Appropriate amount of liver cancer tissues and adjacent tissues were taken, fully ground on ice and cleaved by RIPA (P0013J, Beyotime, Shanghai, China). After centrifugation, supernatant was taken and the protein concentration was detected by BCA protein quantitative kit (P0010, Beyotime, Shanghai, China). 25 μg of protein was taken for sodium dodecyl sulphate-polyacrylamide gel electrophoresis (SDS-PAGE, P0012A, Beyotime, Shanghai, China), and transferred to nitrocellulosa membrane (FFP26, Beyotime, Shanghai, China), which was closed with western blocking solution (P0023B-500 mL, Beyotime, Shanghai, China) at room temperature for 1 h, and then primary antibodies (KEAP1, 1:1000, WL03285; β-actin, 1:1000, WL01372. Wan Class, Shenyang, China) were added and incubated at 4°C overnight. After western wash buffer (P0023C-1 L, Beyotime, Shanghai, China) washing, the secondary antibodies (1,7,000, WLA023, Wan Class, Shenyang, China) were added and incubated at room temperature for 2 h. After western wash buffer washing, ECL luminescent agent (P0018S, Beyotime, Shanghai, China) was added for exposure, and the optical density (OD) value of protein was analyzed by Image J software (National Institutes of Health, Maryland, United States). β-actin was used as standardized control, the ratio of OD value of KEAP1 to β-actin was used as the relative expression of target protein.

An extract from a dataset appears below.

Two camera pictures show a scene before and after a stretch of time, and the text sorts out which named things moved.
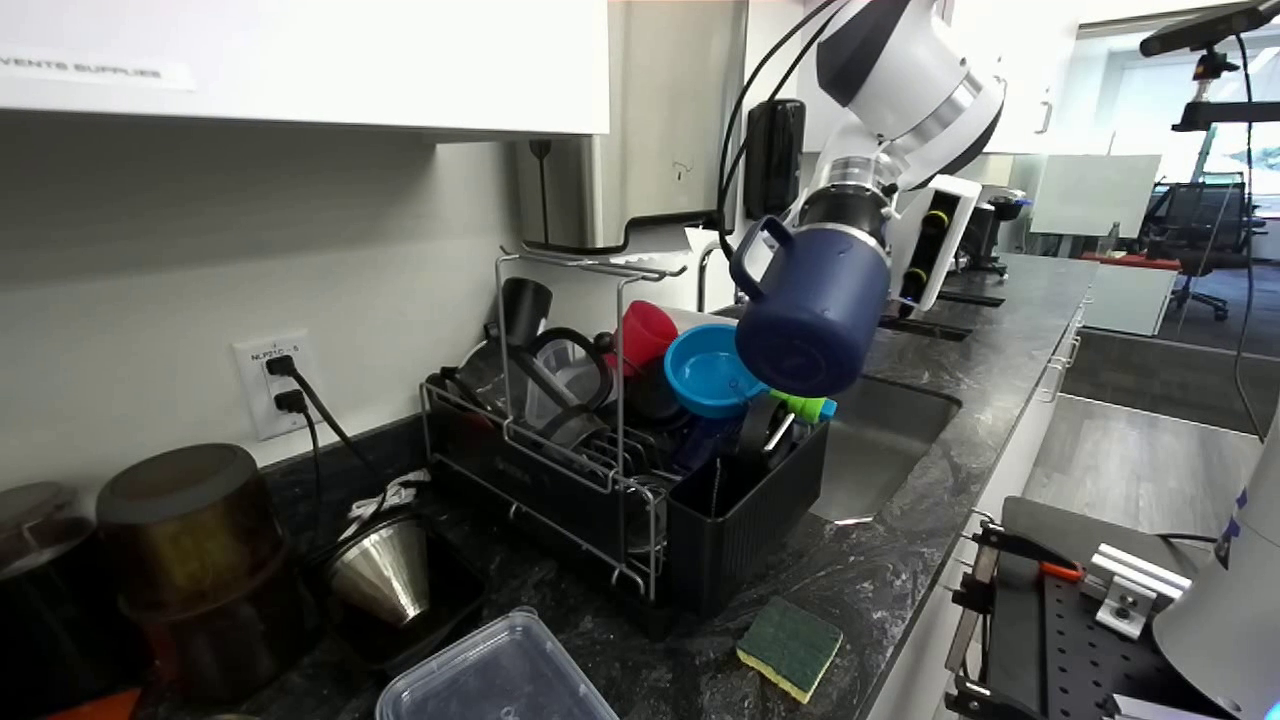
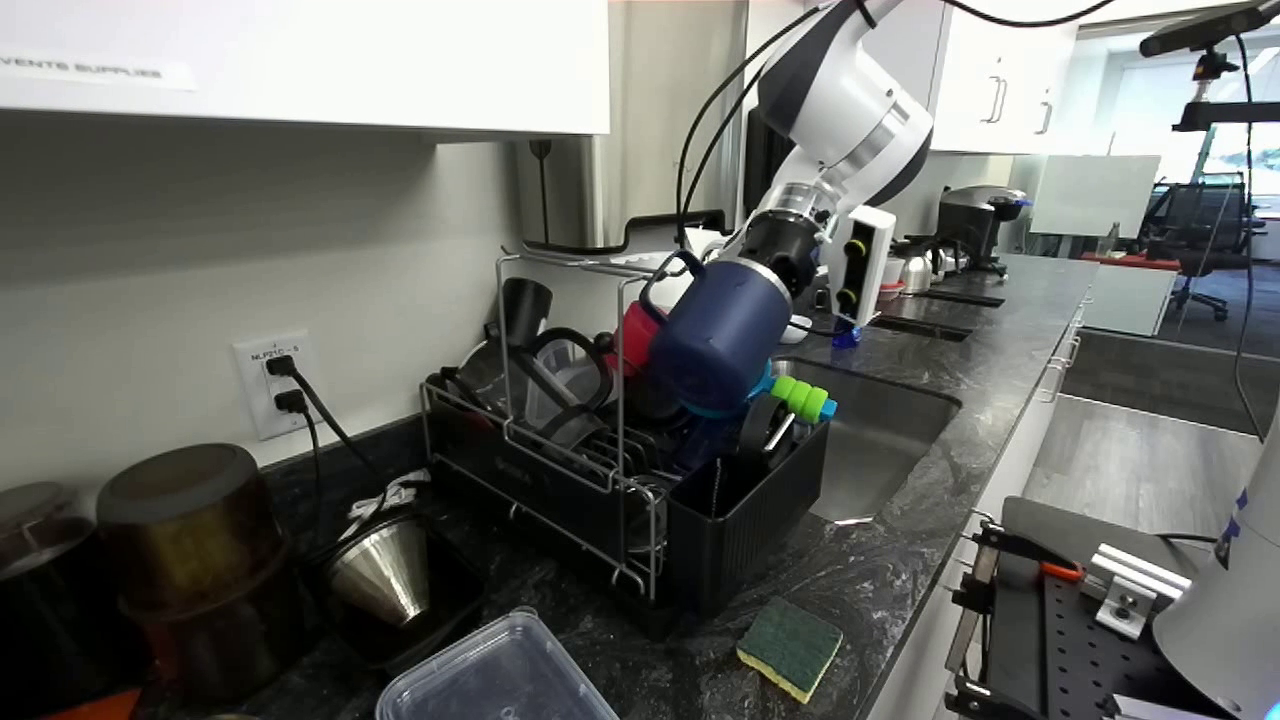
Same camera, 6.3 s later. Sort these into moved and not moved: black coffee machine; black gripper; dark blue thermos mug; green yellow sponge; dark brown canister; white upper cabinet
Moved: black gripper; dark blue thermos mug
Not moved: white upper cabinet; dark brown canister; black coffee machine; green yellow sponge

2.8 RNA extraction and semiquantitative real-time polymerase chain reaction

Total RNA from PBMCs was isolated using a SteadyPure Tissue and Cell Small RNA Extraction Kit (AG21024, Accurate Biology, Hunan, China) according to the manufacturer’s protocol. Gene expression was evaluated using PrimeScript RT Master Mix (RR036A, Takara, Japan) and TB Green Premix Ex Taq II (RR820A, Takara, Japan). The thermocycling conditions consisted of an initial step of 2 min at 50°C and denaturation for 30 s at 95°C, followed by 40 cycles at 95°C for 5 s and 60°C for 35 s, and a melt curve was generated to confirm the specificity of the PCR products. The KEAP1 sequences used were: sence primer (5′ → 3′), GTGTCCATTGAGGGTATCCACC, and antisence primer (5′ → 3′), GCTCAGCGAAGTTGGCGAT. β-actin was used for normalization, and the sequences were: sence primer (5′ → 3′), AGCCTCGCCTTTGCCGATCCG, and antisence primer (5′ → 3′), TCTCTTGCTCTGGGCCTCGTCG. Each sample was analyzed in triplicate, relative gene expression was analyzed with the comparative Ct method (2−ΔΔCt).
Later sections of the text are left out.